#### WHAT IS REQUIRED
Among the lines below, copy exactly those from the one with "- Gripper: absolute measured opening" through the one with "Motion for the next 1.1", counting both ends.

[Opening TASK INPUT section]

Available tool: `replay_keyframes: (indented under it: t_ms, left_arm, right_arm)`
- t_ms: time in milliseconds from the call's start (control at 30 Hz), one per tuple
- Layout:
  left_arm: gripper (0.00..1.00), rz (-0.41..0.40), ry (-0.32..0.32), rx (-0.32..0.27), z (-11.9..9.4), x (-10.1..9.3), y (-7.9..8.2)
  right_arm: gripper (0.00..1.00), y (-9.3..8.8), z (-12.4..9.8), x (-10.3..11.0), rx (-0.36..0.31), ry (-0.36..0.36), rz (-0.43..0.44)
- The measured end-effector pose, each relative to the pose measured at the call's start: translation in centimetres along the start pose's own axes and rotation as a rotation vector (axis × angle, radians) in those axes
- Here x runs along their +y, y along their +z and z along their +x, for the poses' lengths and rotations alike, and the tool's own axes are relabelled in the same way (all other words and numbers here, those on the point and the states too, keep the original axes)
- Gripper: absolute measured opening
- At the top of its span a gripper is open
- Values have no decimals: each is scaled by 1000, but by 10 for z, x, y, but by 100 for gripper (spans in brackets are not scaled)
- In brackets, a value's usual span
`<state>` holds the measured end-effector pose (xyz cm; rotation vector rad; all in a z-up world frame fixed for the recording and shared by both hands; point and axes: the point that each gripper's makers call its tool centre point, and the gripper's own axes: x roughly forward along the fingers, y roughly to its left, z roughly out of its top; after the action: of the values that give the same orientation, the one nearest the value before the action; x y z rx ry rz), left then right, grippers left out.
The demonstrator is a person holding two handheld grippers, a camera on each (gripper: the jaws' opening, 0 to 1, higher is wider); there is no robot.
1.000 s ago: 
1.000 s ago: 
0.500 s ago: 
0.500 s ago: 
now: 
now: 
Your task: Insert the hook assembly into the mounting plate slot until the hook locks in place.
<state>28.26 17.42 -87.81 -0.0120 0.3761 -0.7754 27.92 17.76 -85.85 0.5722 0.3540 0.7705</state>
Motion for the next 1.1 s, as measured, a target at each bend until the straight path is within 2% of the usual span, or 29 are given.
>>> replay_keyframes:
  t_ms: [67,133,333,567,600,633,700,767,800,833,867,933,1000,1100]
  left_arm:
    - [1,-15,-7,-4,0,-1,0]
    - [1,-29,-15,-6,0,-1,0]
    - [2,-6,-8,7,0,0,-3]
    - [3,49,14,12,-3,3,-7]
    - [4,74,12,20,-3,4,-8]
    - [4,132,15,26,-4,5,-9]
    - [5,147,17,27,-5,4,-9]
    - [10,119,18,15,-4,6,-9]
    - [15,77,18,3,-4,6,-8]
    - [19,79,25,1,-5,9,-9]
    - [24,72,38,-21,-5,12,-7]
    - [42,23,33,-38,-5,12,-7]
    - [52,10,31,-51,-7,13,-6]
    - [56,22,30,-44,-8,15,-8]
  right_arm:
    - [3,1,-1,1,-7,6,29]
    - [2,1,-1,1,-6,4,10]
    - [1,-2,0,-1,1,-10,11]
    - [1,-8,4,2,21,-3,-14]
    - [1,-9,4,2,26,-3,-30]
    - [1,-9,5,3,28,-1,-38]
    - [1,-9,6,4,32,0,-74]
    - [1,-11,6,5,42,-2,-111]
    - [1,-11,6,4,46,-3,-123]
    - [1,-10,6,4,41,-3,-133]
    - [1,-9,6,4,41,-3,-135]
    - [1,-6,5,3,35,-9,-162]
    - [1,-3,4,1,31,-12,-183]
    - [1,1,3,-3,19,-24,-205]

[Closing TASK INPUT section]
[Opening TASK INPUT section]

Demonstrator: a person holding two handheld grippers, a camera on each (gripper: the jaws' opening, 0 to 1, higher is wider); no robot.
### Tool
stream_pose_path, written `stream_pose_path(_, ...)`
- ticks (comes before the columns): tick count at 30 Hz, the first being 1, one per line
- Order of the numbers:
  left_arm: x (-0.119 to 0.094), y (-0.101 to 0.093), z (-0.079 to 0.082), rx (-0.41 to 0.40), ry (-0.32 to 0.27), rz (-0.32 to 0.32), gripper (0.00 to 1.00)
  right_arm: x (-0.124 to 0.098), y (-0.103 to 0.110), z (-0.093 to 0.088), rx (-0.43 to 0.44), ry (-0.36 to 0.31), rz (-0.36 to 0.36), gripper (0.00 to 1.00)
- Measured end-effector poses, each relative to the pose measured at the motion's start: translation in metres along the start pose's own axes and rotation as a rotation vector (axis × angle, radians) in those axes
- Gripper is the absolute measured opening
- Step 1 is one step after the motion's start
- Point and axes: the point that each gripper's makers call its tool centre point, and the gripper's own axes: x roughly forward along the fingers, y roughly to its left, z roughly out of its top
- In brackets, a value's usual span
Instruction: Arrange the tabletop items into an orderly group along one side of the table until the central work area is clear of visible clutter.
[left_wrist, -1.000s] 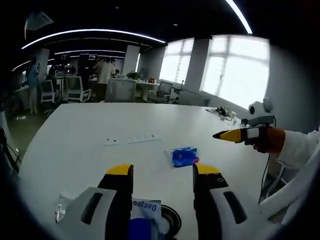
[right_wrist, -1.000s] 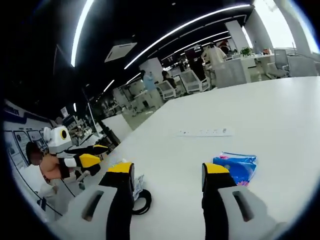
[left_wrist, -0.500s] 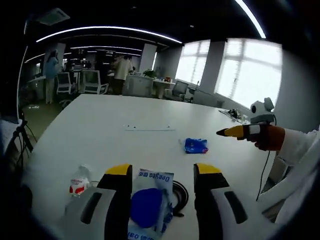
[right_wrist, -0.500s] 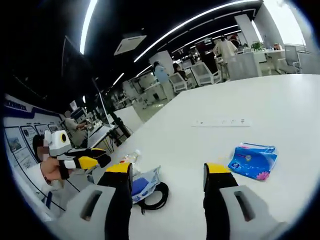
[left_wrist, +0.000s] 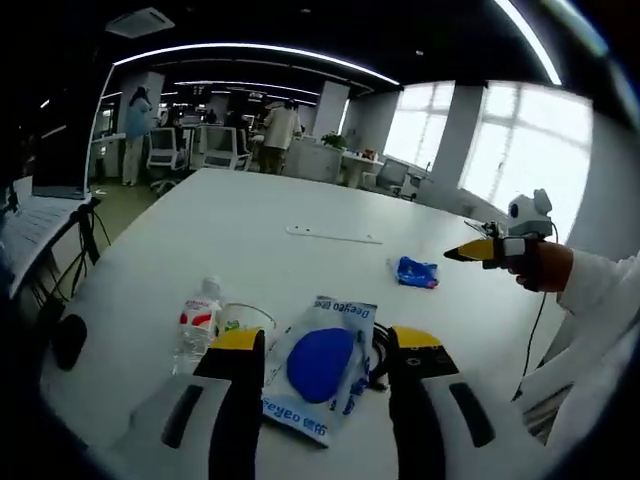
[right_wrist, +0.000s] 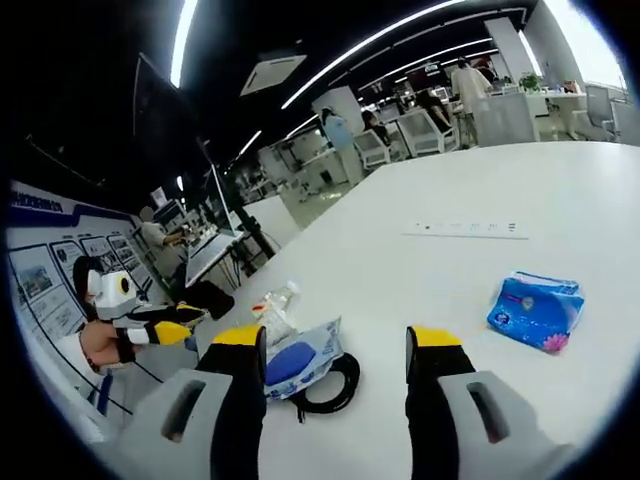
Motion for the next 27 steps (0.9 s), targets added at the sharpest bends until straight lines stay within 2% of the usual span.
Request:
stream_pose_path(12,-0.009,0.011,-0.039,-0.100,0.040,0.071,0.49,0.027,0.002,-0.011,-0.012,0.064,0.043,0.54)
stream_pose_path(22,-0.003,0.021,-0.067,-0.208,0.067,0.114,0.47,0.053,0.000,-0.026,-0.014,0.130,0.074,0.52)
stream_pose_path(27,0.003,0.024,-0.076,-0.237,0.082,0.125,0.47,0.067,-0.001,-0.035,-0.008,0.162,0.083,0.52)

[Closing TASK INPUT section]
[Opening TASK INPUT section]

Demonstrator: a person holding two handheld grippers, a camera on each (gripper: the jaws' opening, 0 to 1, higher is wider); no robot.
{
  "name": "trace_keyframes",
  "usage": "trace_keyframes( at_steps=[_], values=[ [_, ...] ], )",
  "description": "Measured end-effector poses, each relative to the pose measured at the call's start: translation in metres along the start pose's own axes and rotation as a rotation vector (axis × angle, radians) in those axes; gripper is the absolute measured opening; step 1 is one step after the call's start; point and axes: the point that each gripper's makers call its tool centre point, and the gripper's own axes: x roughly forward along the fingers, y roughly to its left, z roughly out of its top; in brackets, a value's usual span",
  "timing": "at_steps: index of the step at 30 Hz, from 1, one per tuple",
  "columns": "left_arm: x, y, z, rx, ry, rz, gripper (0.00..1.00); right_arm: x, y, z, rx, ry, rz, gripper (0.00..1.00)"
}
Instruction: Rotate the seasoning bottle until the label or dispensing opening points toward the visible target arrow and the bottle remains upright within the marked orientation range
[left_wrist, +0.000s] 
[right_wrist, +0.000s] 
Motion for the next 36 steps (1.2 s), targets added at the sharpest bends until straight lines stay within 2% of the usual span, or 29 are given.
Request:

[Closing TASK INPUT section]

#### EXERCISE SOLUTION
- Gripper: absolute measured opening
- At the top of its span a gripper is open
- Values have no decimals: each is scaled by 1000, but by 10 for z, x, y, but by 100 for gripper (spans in brackets are not scaled)
- In brackets, a value's usual span
`<state>` holds the measured end-effector pose (xyz cm; rotation vector rad; all in a z-up world frame fixed for the recording and shared by both hands; point and axes: the point that each gripper's makers call its tool centre point, and the gripper's own axes: x roughly forward along the fingers, y roughly to its left, z roughly out of its top; after the action: of the values that give the same orientation, the one nearest the value before the action; x y z rx ry rz), left then right, grippers left out.
The demonstrator is a person holding two handheld grippers, a camera on each (gripper: the jaws' opening, 0 to 1, higher is wider); there is no robot.
1.000 s ago: 
1.000 s ago: 
0.500 s ago: 
0.500 s ago: 
now: 
now: 
Your task: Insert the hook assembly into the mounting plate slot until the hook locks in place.
<state>28.26 17.42 -87.81 -0.0120 0.3761 -0.7754 27.92 17.76 -85.85 0.5722 0.3540 0.7705</state>
Motion for the next 1.1 s, as measured, a target at each bend until the straight path is within 2% of the usual span, or 29 are given.

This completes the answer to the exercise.